*** DATA FOR REVIEW ***

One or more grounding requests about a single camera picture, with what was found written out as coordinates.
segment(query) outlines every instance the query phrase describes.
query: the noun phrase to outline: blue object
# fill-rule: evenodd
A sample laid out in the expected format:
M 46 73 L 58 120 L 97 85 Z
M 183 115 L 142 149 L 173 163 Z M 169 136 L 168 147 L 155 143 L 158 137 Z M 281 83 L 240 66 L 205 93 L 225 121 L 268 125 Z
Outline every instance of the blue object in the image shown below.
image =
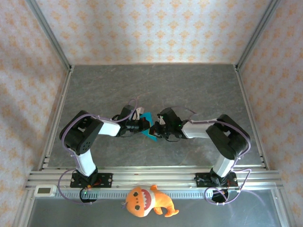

***

§ **TASK ITEM**
Please return all lines in the material above that include the word "phrase".

§ **ANSWER FOR THE TASK**
segment(query) outlines every instance the query phrase describes.
query: the noun phrase to outline: blue object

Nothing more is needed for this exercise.